Aspettando le elezioni regionali in Umbria: tra storia e geografia elettorale

Aspettando le elezioni regionali in Umbria: tra storia e geografia elettorale

Domenica 27 ottobre si terranno le elezioni regionali in Umbria. A quattro anni di distanza dalle consultazioni precedenti (31 maggio 2015), queste elezioni si preannunciano particolarmente rilevanti per almeno due ragioni. Innanzitutto, perché si tratta delle prime elezioni regionali immediatamente successive alla formazione del governo Conte II, e i risultati del voto saranno quindi interpretati come un primo test elettorale, per quanto limitato e parziale, dell’esecutivo attualmente in carica.
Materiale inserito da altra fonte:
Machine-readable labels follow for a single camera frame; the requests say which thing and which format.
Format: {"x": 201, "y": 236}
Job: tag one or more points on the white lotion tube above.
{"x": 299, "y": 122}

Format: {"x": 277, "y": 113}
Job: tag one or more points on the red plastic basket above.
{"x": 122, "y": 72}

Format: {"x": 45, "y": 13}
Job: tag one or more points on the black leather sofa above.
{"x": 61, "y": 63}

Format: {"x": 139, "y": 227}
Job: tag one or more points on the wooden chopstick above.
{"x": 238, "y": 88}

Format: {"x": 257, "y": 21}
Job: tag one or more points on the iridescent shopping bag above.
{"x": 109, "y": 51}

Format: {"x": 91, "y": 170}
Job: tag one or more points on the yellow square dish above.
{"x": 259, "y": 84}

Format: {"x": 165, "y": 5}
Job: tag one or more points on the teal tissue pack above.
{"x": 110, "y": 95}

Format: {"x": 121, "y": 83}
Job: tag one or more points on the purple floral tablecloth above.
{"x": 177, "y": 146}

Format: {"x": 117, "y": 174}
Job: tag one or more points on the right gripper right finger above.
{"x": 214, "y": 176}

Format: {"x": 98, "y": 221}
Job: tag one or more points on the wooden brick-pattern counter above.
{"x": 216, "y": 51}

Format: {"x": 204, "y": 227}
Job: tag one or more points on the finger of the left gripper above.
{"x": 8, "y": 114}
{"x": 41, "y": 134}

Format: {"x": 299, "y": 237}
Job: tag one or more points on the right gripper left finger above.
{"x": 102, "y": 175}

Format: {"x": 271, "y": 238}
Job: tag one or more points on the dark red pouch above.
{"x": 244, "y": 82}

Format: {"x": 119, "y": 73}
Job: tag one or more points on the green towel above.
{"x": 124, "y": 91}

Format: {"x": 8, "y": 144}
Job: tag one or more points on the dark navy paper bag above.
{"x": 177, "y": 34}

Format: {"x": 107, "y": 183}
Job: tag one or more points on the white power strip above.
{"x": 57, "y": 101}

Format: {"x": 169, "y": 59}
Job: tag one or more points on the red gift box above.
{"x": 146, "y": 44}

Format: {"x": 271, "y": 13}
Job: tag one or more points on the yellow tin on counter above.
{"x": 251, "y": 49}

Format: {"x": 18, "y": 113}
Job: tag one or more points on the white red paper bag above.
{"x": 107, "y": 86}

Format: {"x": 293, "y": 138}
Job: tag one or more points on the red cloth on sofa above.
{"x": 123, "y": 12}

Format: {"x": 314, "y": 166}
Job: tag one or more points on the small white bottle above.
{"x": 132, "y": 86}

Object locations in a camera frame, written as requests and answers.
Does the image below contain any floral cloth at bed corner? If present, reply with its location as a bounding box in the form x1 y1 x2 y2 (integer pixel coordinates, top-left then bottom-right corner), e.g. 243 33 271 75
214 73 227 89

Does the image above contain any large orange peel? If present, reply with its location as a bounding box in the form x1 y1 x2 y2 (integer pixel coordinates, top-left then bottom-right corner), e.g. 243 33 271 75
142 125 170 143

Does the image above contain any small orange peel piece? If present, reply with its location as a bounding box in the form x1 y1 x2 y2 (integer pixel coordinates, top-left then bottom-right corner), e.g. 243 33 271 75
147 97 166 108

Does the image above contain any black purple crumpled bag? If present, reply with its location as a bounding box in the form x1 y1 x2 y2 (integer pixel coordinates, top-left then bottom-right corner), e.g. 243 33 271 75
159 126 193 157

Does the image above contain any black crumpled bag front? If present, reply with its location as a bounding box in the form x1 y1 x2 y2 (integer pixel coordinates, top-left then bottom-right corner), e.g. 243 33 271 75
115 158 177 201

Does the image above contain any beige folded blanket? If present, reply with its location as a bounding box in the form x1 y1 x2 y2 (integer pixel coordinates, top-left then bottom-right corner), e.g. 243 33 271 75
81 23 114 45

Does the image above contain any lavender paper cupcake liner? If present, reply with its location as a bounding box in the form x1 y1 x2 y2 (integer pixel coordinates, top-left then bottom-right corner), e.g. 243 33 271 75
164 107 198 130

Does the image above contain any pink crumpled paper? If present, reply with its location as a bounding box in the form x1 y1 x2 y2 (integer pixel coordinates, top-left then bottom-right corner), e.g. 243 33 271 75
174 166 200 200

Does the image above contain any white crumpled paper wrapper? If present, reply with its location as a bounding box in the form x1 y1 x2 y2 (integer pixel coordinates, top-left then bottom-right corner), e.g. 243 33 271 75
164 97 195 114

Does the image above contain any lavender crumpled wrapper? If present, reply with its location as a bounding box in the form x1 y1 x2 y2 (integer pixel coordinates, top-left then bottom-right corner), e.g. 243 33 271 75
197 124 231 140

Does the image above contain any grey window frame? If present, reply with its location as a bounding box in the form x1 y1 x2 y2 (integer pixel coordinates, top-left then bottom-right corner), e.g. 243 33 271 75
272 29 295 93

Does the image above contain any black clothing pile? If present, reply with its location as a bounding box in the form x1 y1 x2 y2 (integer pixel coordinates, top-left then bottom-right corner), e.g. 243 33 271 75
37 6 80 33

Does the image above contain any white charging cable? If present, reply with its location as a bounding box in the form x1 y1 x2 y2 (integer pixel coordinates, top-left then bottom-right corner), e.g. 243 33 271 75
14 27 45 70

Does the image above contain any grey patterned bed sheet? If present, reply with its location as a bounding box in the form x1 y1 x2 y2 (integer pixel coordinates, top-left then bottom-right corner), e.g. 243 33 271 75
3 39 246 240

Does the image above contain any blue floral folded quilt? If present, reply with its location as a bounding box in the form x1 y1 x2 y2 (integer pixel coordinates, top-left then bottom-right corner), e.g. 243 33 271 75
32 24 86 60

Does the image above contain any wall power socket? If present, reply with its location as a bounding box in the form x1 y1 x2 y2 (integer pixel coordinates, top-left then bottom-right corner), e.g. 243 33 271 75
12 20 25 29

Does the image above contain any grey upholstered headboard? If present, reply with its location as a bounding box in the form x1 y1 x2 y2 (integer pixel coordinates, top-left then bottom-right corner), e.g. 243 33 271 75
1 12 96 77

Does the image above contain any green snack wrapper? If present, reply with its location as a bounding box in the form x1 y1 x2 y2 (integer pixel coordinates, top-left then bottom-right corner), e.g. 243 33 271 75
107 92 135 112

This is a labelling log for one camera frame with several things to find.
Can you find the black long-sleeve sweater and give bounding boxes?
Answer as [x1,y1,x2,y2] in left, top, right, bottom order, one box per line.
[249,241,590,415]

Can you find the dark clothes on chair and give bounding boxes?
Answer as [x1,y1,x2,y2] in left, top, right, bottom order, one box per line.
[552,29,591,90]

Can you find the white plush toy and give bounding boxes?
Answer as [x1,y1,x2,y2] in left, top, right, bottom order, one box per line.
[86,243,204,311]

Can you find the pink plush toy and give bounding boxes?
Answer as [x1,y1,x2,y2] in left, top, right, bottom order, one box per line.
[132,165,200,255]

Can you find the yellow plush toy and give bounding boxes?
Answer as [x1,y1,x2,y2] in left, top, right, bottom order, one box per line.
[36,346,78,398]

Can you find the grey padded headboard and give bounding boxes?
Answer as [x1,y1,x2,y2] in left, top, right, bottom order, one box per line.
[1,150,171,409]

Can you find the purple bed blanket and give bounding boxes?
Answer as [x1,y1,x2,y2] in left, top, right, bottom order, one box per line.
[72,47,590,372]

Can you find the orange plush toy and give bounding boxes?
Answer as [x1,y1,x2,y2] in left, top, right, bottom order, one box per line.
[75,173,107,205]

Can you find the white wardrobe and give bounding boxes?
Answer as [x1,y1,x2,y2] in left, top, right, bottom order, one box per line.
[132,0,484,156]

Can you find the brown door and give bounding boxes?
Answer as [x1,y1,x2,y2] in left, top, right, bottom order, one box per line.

A ciò si aggiunga la profonda trasformazione osservata nell’offerta elettorale, con la formazione di due schieramenti che vedono contrapposti, da un lato, il centrodestra in formato classico (da Forza Italia a Fratelli d’Italia, con il baricentro della Lega) e, dall’altro, una nuova alleanza giallorossa composta dal Partito democratico (Pd) e dal Movimento 5 stelle (M5s). Le regionali umbre saranno, dunque, un primo esame per valutare i rapporti di forza tra i due schieramenti e, soprattutto, per capire se l’anomala alleanza tra Pd e pentastellati può essere trasferita strutturalmente anche a livello locale.